初心を育てる

昨日、親しい友人が宿坊に座禅に来てくれました。一緒に掃除などの作務をし、場を清めて調えてからご祈祷をして座禅をします。英彦山の美しく澄んだ風と静けさ、水の音を聴きながら穏やかに心と向き合います。

座禅は、毎回、座る時の心境が異なり新たな発見があります。

座禅が終えたあとは、お茶とお菓子を用意して一緒に内省をします。お互いに心境を吐露したり、相談を聴いたりと一期一会の時間を過ごします。

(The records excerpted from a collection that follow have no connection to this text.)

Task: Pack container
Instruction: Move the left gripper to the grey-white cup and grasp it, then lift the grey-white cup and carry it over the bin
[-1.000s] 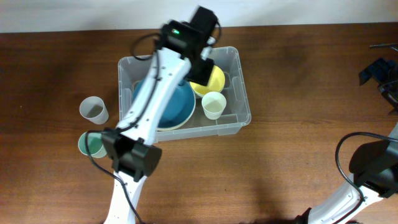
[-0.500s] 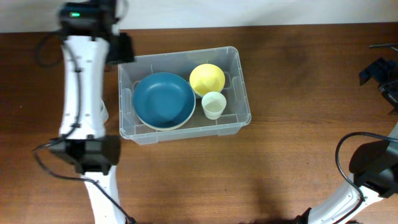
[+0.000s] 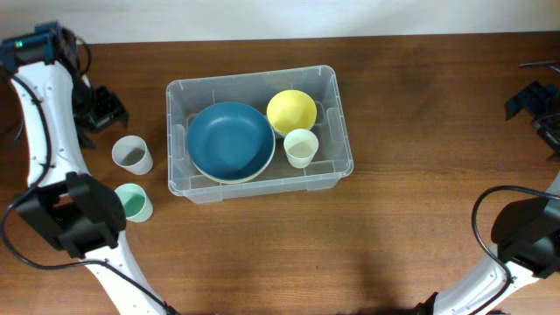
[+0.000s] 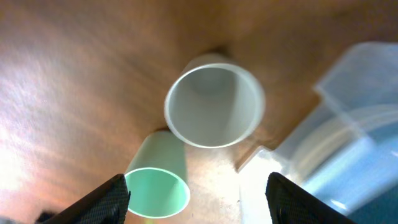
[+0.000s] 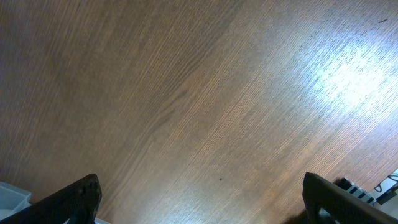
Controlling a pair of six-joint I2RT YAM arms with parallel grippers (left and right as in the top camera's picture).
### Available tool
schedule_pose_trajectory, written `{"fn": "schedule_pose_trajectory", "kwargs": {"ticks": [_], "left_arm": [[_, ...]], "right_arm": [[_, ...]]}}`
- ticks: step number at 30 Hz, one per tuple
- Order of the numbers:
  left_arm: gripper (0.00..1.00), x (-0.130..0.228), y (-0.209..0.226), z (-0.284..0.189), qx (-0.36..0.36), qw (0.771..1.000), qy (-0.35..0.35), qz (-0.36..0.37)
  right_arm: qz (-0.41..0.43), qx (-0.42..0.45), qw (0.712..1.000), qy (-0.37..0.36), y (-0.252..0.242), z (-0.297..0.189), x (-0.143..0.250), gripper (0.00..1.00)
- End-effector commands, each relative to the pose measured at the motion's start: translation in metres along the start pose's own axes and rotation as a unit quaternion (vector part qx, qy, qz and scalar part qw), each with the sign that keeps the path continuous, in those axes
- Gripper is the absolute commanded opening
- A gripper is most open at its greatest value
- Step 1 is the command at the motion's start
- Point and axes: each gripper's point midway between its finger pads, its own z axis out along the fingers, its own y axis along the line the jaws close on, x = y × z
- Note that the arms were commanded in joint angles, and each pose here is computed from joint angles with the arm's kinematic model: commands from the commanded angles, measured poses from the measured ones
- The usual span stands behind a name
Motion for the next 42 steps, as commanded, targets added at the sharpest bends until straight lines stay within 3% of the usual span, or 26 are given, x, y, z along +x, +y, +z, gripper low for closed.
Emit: {"fn": "schedule_pose_trajectory", "kwargs": {"ticks": [1,21,27,33,38,42], "left_arm": [[0.72,0.003,0.009,0.006,0.008,0.999,0.010,-0.029],[0.71,-0.004,0.027,0.079,-0.010,0.999,0.026,-0.033],[0.42,-0.005,0.028,0.093,-0.015,0.999,0.024,-0.032],[0.01,-0.008,0.027,0.095,-0.013,0.999,0.016,-0.032],[0.01,-0.017,0.025,0.090,-0.007,0.999,-0.002,-0.033],[0.01,-0.034,0.021,0.059,0.010,0.999,-0.040,-0.035]], "right_arm": [[0.000,0.000,1.000,0.002,-0.001,0.000,0.000,0.99],[0.000,0.000,1.000,0.002,-0.001,0.000,0.000,0.99],[0.000,0.000,1.000,0.001,-0.001,0.000,0.000,0.99],[0.000,0.000,1.000,0.002,-0.001,0.000,0.000,0.99],[0.000,0.000,1.000,0.002,-0.001,0.000,0.000,0.99],[0.000,0.000,1.000,0.002,-0.001,0.000,0.000,0.99]]}}
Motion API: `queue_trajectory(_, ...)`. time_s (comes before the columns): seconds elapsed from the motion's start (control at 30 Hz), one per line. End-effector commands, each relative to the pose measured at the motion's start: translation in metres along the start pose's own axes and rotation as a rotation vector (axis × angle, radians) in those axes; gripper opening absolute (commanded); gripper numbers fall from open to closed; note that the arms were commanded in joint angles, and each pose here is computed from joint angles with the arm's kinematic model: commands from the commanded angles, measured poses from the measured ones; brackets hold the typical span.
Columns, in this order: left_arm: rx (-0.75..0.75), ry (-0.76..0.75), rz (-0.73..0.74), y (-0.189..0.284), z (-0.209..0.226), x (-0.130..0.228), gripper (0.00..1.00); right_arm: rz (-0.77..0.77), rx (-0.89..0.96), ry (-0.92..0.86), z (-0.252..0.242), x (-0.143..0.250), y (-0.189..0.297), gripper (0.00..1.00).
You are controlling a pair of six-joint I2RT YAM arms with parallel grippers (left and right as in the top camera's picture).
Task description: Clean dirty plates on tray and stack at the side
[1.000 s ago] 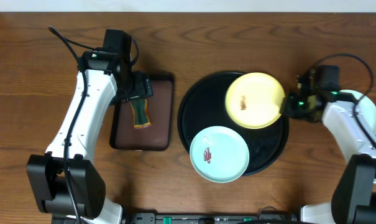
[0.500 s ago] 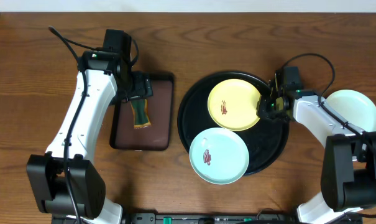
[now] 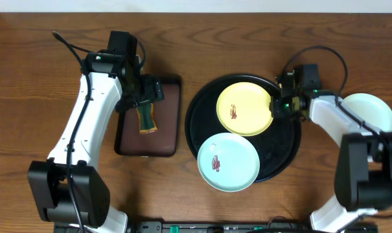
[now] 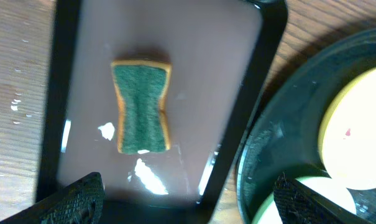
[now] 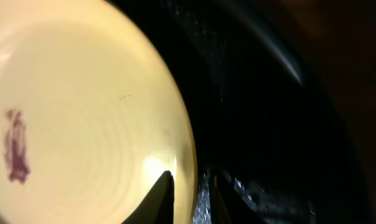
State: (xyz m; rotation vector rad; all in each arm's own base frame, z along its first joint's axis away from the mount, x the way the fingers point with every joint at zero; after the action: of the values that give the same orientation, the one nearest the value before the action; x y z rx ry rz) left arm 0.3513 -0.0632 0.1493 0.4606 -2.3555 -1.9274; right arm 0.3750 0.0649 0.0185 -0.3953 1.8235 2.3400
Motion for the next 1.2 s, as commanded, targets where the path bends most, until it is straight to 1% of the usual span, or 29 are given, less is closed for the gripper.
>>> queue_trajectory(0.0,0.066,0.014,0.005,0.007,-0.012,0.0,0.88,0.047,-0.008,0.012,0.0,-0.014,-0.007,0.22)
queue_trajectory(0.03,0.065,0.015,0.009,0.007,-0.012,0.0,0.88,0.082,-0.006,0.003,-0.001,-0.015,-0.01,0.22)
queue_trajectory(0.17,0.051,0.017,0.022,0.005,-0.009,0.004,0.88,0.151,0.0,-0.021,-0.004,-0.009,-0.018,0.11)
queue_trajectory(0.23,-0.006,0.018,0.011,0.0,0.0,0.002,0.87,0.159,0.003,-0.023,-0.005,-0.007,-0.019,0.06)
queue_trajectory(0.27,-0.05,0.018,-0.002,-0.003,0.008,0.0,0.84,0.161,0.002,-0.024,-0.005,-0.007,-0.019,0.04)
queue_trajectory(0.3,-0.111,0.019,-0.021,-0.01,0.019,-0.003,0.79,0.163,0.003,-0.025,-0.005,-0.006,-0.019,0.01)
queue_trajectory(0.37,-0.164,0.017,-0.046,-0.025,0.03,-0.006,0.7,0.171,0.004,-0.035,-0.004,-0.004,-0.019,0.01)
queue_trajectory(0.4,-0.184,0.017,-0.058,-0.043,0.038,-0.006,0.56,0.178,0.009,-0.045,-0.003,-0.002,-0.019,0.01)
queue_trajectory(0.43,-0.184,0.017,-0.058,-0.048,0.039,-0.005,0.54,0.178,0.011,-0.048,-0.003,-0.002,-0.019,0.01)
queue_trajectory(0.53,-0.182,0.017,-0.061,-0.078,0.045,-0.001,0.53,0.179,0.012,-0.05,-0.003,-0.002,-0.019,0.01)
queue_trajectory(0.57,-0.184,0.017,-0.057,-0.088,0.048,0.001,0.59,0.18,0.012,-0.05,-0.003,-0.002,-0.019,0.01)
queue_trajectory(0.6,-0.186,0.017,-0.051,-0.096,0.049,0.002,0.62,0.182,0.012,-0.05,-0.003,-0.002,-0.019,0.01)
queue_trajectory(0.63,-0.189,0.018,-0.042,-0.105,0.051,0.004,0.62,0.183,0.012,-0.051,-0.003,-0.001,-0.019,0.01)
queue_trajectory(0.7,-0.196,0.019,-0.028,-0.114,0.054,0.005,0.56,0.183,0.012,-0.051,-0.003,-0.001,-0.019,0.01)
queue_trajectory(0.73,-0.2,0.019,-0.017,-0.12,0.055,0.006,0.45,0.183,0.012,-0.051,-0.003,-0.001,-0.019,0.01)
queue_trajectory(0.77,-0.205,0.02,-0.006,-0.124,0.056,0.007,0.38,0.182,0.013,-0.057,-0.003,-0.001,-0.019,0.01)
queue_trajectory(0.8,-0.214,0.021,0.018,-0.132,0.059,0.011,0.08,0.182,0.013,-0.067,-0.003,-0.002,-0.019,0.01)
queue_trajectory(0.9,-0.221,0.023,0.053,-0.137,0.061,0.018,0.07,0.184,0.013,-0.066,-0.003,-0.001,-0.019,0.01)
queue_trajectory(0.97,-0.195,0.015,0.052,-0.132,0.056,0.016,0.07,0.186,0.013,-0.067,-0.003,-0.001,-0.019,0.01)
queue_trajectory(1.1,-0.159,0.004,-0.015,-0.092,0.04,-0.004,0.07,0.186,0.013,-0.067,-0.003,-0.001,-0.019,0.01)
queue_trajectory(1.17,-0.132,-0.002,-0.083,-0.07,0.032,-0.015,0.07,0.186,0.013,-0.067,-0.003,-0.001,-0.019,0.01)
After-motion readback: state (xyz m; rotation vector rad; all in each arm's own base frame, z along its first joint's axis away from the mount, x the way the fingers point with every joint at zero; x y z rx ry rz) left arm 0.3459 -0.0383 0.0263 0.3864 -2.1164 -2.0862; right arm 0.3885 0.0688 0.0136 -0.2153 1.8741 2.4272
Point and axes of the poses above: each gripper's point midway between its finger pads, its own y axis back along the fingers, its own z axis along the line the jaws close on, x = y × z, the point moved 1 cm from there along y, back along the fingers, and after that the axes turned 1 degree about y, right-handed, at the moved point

人生の中で、それぞれに大切な節目や分かれ目というものがあります。

そのとき、どのような覚悟で何を決心して行動するかでその後の人生は大きく変化します。二度とない道だからこそ、毎日、どのような選択をしたかというものが長い目で観て大きな変化の源泉になります。

人生は半分は導かれるように運ばれていきます。

自分がどうしてようが大きな大海や大河の中の小舟のように風に吹かれているだけです。しかし、もう半分は自分の心がどうであったかという主導権を持つことができます。導かれていることを感じて、どのような意味を感じたかは唯一無二の和合です。

折り合いをつけながら生き方をみつめていきます。

ゆるされている自由、思いやりのなかの徳、限りのある役割、無限無数の組み合わせを羅網のように風呂敷をひろげコロコロと転じていきます。

座禅をするというのは、螺旋をめぐる地球のように静かに円環して調和していることに似ています。

引き続き、丁寧な暮らしを心がけ、忙しくても忙しくならないように初心を育てていきたいと思います。